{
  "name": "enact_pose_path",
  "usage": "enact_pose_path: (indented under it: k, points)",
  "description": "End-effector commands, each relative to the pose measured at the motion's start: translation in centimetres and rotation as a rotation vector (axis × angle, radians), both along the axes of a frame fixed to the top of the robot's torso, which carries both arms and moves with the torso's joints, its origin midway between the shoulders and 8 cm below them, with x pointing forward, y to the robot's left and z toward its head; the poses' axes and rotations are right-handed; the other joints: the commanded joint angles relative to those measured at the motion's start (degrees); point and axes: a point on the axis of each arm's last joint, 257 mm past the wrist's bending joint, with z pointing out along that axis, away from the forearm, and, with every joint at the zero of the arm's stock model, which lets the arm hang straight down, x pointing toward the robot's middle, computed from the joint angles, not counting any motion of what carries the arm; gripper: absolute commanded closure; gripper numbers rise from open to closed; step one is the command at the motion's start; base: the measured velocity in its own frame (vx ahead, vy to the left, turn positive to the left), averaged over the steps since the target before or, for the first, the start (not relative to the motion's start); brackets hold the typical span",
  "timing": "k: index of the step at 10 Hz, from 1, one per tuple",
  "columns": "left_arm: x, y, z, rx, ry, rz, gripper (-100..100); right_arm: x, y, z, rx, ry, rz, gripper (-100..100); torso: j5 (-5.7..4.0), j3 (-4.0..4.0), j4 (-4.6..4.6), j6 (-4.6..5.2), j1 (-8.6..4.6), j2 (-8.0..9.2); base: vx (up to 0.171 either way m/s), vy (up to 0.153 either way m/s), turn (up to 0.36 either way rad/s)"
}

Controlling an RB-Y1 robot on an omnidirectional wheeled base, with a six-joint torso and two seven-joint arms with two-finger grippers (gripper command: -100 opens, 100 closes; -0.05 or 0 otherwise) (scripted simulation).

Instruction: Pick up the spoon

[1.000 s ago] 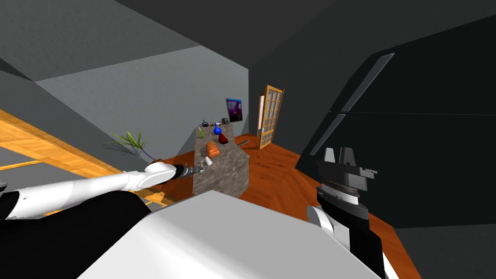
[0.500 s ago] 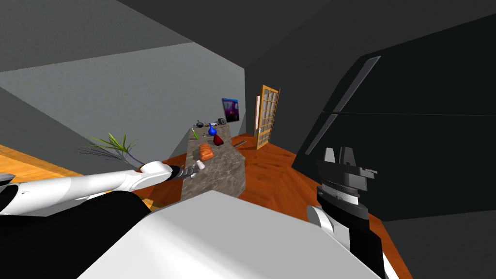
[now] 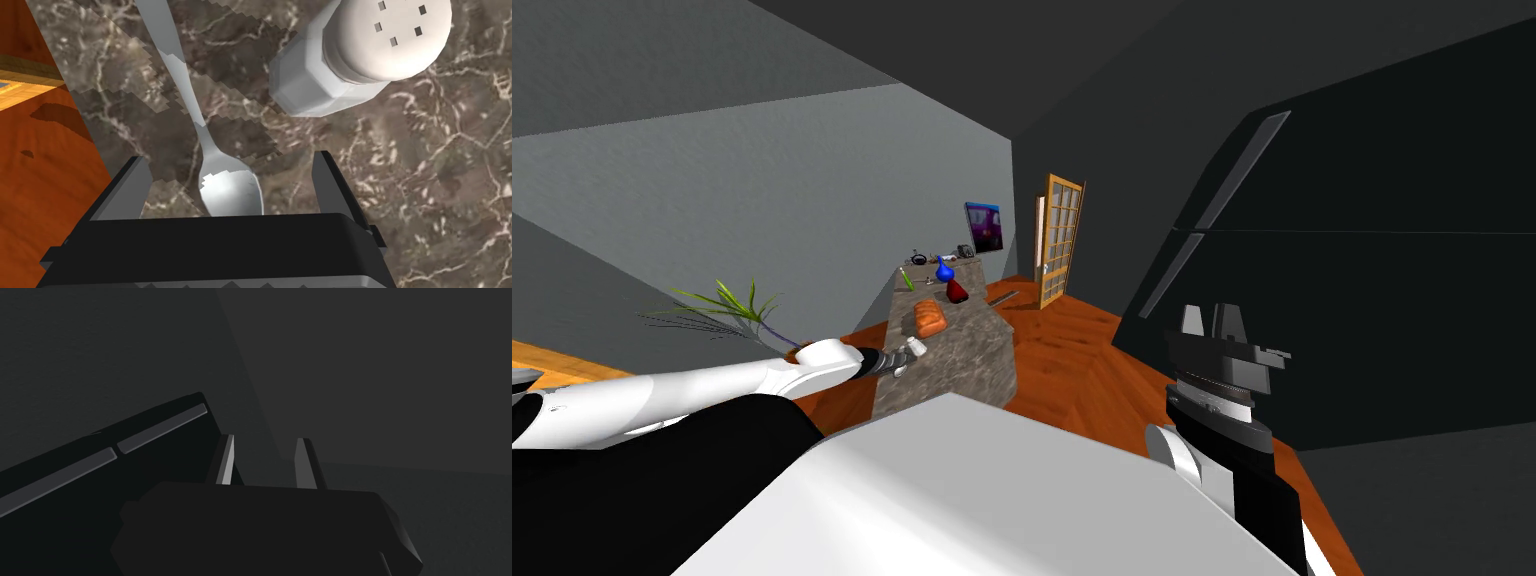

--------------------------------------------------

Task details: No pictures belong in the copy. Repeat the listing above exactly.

Solution to the problem:
{
  "name": "enact_pose_path",
  "usage": "enact_pose_path: (indented under it: k, points)",
  "description": "End-effector commands, each relative to the pose measured at the motion's start: translation in centimetres and rotation as a rotation vector (axis × angle, radians), both along the axes of a frame fixed to the top of the robot's torso, which carries both arms and moves with the torso's joints, its origin midway between the shoulders and 8 cm below them, with x pointing forward, y to the robot's left and z toward its head; the poses' axes and rotations are right-handed; the other joints: the commanded joint angles relative to those measured at the motion's start (degrees); point and axes: a point on the axis of each arm's last joint, 257 mm past the wrist's bending joint, with z pointing out along that axis, away from the forearm, and, with every joint at the zero of the arm's stock model, which lets the arm hang straight down, x pointing toward the robot's middle, computed from the joint angles, not counting any motion of what carries the arm; gripper: absolute commanded closure; gripper numbers rise from open to closed; step one is the command at the motion's start; base: the measured velocity in its own frame (vx ahead, vy to the left, turn positive to the left), averaged over the steps since the target before or, for the first, the start (not relative to the motion's start); brackets hold the typical span",
  "timing": "k: index of the step at 10 Hz, from 1, one per tuple",
  "columns": "left_arm: x, y, z, rx, ry, rz, gripper (-100..100); right_arm: x, y, z, rx, ry, rz, gripper (-100..100); torso: j5 (-5.7..4.0), j3 (-4.0..4.0), j4 (-4.6..4.6), j6 (-4.6..5.2), j1 (-8.6..4.6), j2 (-8.0..9.2); base: vx (up to 0.171 either way m/s), vy (up to 0.153 either way m/s), turn (up to 0.36 either way rad/s)"
}

Controlling an RB-Y1 robot on an omnidirectional wheeled base, with a six-joint torso and two seven-joint arms with two-finger grippers (gripper command: -100 opens, 100 closes; -0.05 or 0 otherwise) (scripted simulation).

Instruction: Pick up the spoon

[1.000 s ago] 
[0.500 s ago] 
[now] 

This completes the required output.